**Source data**.
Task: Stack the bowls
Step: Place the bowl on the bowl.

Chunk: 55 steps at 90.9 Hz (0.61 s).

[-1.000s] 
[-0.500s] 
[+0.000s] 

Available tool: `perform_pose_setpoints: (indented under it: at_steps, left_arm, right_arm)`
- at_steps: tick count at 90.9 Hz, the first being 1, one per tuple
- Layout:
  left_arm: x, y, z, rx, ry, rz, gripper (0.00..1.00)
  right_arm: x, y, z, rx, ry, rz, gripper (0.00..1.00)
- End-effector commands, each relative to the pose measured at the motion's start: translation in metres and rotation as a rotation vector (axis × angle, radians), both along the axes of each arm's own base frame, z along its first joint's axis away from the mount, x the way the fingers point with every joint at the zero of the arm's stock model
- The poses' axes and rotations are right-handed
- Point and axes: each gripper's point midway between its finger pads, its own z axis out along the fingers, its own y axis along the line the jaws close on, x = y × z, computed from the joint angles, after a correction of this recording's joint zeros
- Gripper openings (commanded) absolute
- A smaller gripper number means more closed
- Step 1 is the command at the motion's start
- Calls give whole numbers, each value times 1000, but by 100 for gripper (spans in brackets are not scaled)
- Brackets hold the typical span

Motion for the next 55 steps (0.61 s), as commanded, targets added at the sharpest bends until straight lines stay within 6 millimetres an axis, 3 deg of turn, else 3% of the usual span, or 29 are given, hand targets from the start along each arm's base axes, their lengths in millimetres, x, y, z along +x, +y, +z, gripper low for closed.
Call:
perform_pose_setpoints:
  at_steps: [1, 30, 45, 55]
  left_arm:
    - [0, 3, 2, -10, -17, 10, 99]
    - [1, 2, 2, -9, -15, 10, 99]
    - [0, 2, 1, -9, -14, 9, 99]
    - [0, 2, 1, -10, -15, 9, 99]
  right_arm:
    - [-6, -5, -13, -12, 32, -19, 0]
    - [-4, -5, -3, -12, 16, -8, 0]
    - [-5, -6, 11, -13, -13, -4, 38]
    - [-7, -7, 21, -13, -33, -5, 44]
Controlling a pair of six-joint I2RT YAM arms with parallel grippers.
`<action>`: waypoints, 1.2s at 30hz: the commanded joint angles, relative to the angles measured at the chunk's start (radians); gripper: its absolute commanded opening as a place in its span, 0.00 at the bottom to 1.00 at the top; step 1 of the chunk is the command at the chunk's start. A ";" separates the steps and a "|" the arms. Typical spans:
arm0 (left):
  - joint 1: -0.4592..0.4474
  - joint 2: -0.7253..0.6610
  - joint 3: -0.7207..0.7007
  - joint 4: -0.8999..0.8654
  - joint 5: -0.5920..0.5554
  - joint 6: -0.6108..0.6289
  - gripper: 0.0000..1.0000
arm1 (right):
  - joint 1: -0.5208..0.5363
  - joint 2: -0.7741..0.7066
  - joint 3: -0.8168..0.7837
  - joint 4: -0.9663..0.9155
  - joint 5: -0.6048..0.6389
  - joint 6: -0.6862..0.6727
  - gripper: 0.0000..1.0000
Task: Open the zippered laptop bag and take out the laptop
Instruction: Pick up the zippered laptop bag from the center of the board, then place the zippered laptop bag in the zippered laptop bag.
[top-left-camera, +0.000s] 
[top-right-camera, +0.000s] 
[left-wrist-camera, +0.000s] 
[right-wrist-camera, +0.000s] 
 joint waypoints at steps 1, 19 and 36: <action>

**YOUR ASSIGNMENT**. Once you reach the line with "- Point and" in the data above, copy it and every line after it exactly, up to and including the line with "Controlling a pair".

**OUTPUT OF THE EXERCISE**.
- Point and axes: each gripper's point midway between its finger pads, its own z axis out along the fingers, its own y axis along the line the jaws close on, x = y × z, computed from the joint angles, after a correction of this recording's joint zeros
- Gripper openings (commanded) absolute
- A smaller gripper number means more closed
- Step 1 is the command at the motion's start
- Calls give whole numbers, each value times 1000, but by 100 for gripper (spans in brackets are not scaled)
- Brackets hold the typical span

Motion for the next 55 steps (0.61 s), as commanded, targets added at the sharpest bends until straight lines stay within 6 millimetres an axis, 3 deg of turn, else 3% of the usual span, or 29 are given, hand targets from the start along each arm's base axes, their lengths in millimetres, x, y, z along +x, +y, +z, gripper low for closed.
Call:
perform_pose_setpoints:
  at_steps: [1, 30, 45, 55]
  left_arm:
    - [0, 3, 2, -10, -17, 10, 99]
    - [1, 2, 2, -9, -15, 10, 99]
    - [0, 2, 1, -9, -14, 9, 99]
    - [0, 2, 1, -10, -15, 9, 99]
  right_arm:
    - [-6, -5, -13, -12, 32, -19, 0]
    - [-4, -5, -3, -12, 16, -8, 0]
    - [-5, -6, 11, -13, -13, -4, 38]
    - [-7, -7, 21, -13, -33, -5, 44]
Controlling a pair of six-joint I2RT YAM arms with parallel grippers.

No further answer is needed.